I did this in quite the basic way. Going along with the “tidytext” idea, I performed an inner join with the words in the Bing Liu sentiment corpus, grouped it by date, counted the sentiments and then took the difference between the number of positive and negative sentiments. I also reformatted the dates for graphing purposes.

#plot out sentiments
sentiment_words %>% ggplot(aes(y=sentiment, x=factor(newdate, levels = newdate), fill=sentiment)) +
  geom_bar(stat="identity") +
  labs(title="Change in sentiment over time", x="Date", y="Sentiment", fill="Sentiment Score") +
  theme_economist(base_size = 15) +
  scale_color_economist() +
  theme(legend.position = "right", axis.title.y = element_text(family = "sans", size = 15, margin=margin(0,30,0,0)),
        axis.title.x = element_text(family = "sans", size = 15, margin=margin(30,0,0,0)),
        legend.title = element_text(size=15))

Here, I had to use “factor” to get the dates to follow the same order as the df.

Sentiment

Even though it was a rather quick and dirty way of doing it, I must say that the results were pretty good. Again, it reflected the general sentiments of the time - low/negative points in Feb and Apr when the virus was first breaking out and when the virus hit the workers hard. To obviously much brighter days when the vaccine came out!

Change in words used over time

Finally, a cute one just to see how the number of keywords used changed over the various speeches.

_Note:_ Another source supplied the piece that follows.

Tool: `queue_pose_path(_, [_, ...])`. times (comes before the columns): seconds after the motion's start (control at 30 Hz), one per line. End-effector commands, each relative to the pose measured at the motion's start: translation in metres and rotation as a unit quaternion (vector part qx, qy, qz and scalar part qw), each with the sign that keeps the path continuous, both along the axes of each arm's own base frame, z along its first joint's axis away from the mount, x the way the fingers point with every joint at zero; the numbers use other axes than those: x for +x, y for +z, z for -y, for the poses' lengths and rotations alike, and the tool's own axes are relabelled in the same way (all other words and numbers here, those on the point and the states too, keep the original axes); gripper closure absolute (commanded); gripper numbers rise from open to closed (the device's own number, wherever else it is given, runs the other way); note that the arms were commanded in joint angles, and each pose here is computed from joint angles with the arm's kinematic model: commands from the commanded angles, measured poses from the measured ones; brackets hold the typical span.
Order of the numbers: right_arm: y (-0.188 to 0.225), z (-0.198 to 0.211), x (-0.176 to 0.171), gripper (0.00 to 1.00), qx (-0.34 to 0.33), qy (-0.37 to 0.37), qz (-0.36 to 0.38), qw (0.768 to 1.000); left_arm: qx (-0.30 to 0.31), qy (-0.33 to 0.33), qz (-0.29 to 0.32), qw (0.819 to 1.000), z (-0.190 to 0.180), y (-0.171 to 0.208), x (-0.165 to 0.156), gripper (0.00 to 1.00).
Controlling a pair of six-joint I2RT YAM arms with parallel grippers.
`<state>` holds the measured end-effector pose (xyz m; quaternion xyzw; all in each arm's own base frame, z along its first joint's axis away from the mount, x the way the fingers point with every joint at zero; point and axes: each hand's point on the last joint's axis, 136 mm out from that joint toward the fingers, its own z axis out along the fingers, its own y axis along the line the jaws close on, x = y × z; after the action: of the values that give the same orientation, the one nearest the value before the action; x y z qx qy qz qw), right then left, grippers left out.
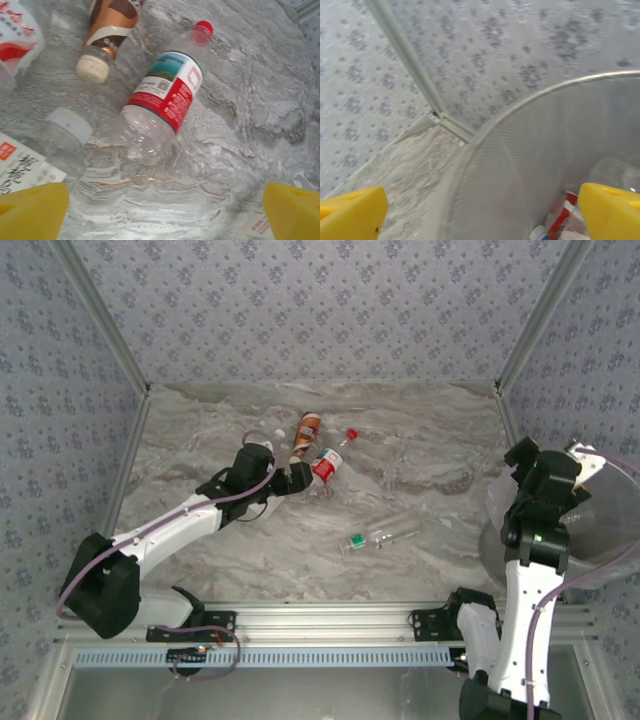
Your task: Put the plastic bottles in the bin
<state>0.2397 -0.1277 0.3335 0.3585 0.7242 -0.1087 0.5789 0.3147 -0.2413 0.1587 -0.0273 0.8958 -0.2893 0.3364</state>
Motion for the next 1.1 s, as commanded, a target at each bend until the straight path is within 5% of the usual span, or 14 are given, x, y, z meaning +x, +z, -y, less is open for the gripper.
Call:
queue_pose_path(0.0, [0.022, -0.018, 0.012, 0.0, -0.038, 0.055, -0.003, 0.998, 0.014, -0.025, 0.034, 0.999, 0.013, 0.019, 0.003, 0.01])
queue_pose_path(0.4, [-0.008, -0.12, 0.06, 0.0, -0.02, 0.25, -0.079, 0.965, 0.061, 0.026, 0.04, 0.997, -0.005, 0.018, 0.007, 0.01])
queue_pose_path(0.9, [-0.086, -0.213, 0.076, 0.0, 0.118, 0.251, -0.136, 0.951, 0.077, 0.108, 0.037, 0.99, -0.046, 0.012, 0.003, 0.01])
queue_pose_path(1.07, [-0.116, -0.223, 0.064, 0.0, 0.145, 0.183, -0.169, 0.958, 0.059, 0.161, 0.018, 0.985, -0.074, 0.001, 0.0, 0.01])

#use regex to extract words of interest
word_series <- binded_words %>%
  mutate(word = stri_extract(word, regex = "covid|vaccine|virus|singapore")) %>% na.omit() %>%
  count(date, word)

#plot graph over time of change in the count of words selected
word_series %>% ggplot(aes(y=n, x=date, color=word)) +
  labs(title="Change in words used in speech from Feb - Dec", x="Date",y="Count", color="Word") +
  theme_economist(base_size = 15) +
  geom_line(size=1) +
  theme(legend.position = "right", axis.title.y = element_text(family = "sans", size = 15, margin=margin(0,30,0,0)),
        axis.title.x = element_text(family = "sans", size = 15, margin=margin(30,0,0,0)),
        legend.title = element_text(size=15))

Rplot01

As someone in the Reddit thread said, “Vaccines go brrrr”

Conclusion

Welp! That was a rather long article - thanks for reading to the end. In this article, we looked briefly at how one can use the tidytext package to perform text mining in a R-approved tidy way. I found it really easy to use, especially as someone who was familiar with working with dataframes. It felt much more intuitive than working with raw strings or other types of corpus so definitely something to consider!